Perilaku semacam itu menjadikan umat Islam tak menjalankan ajaran dalam Alquran. Mukhlis berpandangan banyak faktor yang membuat umat tidak tergerak mengamalkan ajaran Alquran. Salah satunya, kondisi masyarakat yang selalu berkembang dan dipengaruhi zaman.
Masyarakat menjadi abai terhadap Alquran. Sedangkan, faktor dari dai dan ustaz menurutnya sudah baik.

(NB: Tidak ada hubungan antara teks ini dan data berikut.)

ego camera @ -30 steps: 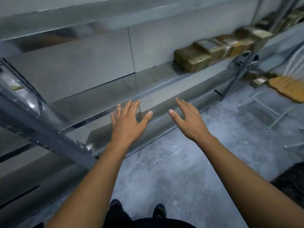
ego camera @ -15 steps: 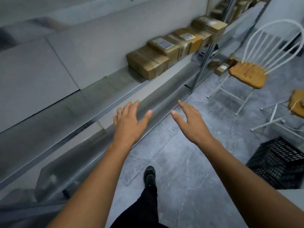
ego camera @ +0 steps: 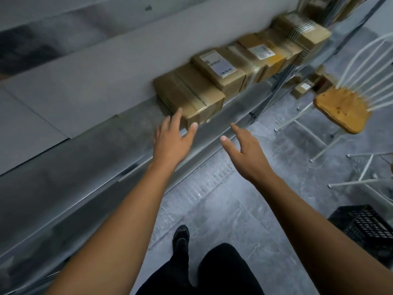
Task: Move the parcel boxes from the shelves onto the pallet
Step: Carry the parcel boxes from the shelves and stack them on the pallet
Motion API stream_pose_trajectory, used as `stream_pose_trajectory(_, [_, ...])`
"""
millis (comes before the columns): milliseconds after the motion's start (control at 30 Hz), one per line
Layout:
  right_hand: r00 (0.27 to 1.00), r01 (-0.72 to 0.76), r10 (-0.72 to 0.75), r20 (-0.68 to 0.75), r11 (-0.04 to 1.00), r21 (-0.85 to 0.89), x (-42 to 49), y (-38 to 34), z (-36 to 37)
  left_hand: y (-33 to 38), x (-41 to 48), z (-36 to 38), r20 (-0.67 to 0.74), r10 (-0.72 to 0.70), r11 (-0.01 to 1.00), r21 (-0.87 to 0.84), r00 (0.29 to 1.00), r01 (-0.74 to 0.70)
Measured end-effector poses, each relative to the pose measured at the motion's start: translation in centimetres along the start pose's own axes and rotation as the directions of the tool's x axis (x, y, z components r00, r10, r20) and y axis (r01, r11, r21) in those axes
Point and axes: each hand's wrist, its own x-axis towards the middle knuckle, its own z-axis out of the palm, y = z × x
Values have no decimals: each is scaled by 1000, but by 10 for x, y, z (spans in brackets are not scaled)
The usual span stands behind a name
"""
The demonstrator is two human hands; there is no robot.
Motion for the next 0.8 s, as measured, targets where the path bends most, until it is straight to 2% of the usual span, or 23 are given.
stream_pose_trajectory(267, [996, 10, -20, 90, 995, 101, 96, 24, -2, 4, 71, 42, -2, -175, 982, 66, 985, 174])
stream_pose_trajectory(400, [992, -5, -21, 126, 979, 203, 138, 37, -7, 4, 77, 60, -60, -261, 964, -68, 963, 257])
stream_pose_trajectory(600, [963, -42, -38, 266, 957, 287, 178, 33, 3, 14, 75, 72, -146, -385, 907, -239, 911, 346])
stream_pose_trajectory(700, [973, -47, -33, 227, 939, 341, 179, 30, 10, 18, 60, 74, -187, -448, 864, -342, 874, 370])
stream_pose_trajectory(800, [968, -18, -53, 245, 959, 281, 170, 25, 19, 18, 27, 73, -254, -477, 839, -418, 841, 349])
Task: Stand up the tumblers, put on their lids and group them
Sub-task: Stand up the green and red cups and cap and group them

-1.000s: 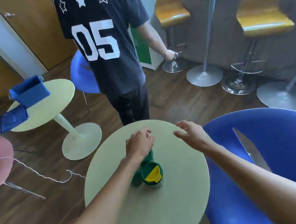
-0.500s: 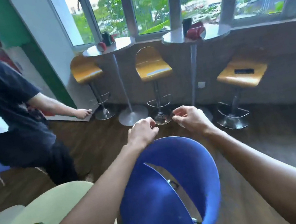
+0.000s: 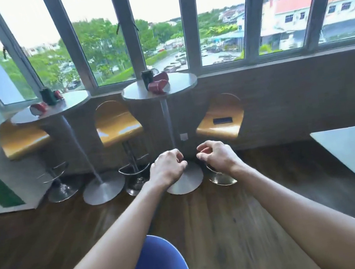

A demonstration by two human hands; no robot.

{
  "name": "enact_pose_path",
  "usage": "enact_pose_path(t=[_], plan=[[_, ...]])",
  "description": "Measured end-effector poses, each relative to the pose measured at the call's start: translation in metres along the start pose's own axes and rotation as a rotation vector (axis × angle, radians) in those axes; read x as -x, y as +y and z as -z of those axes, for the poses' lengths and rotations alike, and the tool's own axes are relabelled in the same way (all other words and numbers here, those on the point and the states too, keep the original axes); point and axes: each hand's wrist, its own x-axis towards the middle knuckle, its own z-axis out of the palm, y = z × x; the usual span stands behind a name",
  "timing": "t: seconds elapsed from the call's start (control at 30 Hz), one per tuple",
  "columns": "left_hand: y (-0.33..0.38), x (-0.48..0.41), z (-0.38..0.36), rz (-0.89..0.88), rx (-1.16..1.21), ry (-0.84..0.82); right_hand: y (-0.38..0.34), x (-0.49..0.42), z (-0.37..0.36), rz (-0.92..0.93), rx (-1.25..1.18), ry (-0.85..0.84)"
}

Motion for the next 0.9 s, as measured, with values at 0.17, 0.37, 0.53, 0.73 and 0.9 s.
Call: enact_pose_path(t=[0.17, 0.37, 0.53, 0.73, 0.9], plan=[[0.002, -0.114, -0.010, 0.015, 0.020, 0.060, 0.017, -0.113, 0.010, 0.031, 0.006, 0.012], [-0.010, -0.262, -0.006, 0.061, 0.126, 0.118, 0.018, -0.261, 0.016, 0.075, -0.006, 0.031], [-0.017, -0.367, 0.008, 0.119, 0.219, 0.167, -0.003, -0.376, 0.022, 0.114, -0.025, -0.002], [-0.043, -0.506, 0.022, 0.123, 0.273, 0.284, -0.010, -0.516, 0.010, 0.193, -0.032, -0.072], [-0.072, -0.620, 0.028, 0.127, 0.333, 0.358, -0.005, -0.643, -0.011, 0.263, -0.019, -0.090]])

Mereka sudah berusaha untuk mengajarkan Alquran melalui dakwahnya. “Saat ini yang perlu dikembangkan adalah membangun masyarakat sadar Alquran.”
Menurut Mukhlis, mengamalkan Alquran bermula dari cara memahaminya. Umat Islam perlu membangkitkan rasa khusyuk. Selanjutnya menadaburi Alquran sehingga muncul respons terhadap ajaran Alquran.
Seperti yang telah dijelaskan dalam Alquran, respons yang muncul ketika seseorang mendengar ayat suci adalah hatinya bergetar dan bulu kuduknya berdiri. Hal ini, kata Mukhlis, akan menggerakkan hatinya dan mengamalkan Alquran.
Bagi mereka yang belum mengerti arti ayat-ayat suci, membaca Alquran beserta terjemahannya menjadi pintu masuk untuk memahaminya. Cara lain yang perlu diperluas lagi adalah mendalami tafsir komprehensif.
“Tapi, dalam memahami tafsir, seorang Muslim perlu berkonsultasi dengan orang yang kompeten dalam ilmu tafsir,” kata Mukhlis.
Secara terpisah, Ketua Ikatan Dai Indonesia (Ikadi) Achmad Satori Ismail melihat kondisi bangsa, umat, dan pemimpin Indonesia dalam keadaan sedang menjauhi Alquran. Ini bisa dilihat dari sekolah-sekolah negeri yang tak menggerakkan siswanya membaca Alquran.
Padahal, mayoritas penduduk Indonesia adalah Muslim. Para tokoh masyarakat juga masih banyak yang belum bisa membaca Alquran, apalagi mengerti dan mengamalkannya. Kondisi ini harus diakui terjadi. Masyarakat cenderung lebih suka mendengarkan Alquran.
Masyarakat juga kelihatannya lebih senang dengan urusan duniawi. Setelah shalat Subuh atau Maghrib, yang harusnya diisi dengan membaca Alquran, diganti dengan menonton televisi. Ia mengaku, siswa sekolah agama dan pesantren sudah mahir membaca Alquran.
Namun masalahnya, mereka masih jauh dari upaya memahami isinya. Di pesantren tradisional, santrinya cenderung apa adanya saja dan mengikuti ustaznya. Artinya, pengajaran yang disampaikan kurang berkembang.
Majelis taklim yang tersebar di lingkungan masyarakat juga tidak menjamin umat mampu membaca Alquran. Penyebabnya, majelis taklim tidak memiliki kurikulum dan surah Alquran yang sering dibaca adalah Yasin. Akibatnya, Alquran tidak dipahami.
Alquran telah memprediksi umat Islam akan jauh dari kitab suci ini. Kini terbukti, umat tak mendengarkan ayat suci saat dibaca, tidak meyakini isinya, tidak menjalankan perintah Allah dan menjauhi larangannya dan tidak lagi menjadikan Alquran sarana penyembuh dari sisi kejiwaan.
Memperingati 10 tahun berdirinya PSQ dan milad ke 70 pendirinya, Quraish Shihab, lembaga ini menggelar konferensi internasional studi Alquran. Konferensi ini mengusung tema Grounding the Quran: Towards Transformative Quranic Studies.
Konferensi berlangsung pada 15 hingga 16 Februari 2014 di Auditorium Harun Nasution Universitas Islam Negeri (UIN) Syarif Hidayatullah. Sebanyak delapan akademisi dari dalam dan luar negeri menjadi pembicara dalam konferensi ini.
Pada Ahad atau pelaksanaan konferensi hari kedua, diisi dengan presentasi 70 makalah dari dosen dan mahasiswa mengenai isu-isu terkait Alquran. Acara berakhir pukul 13.00 WIB.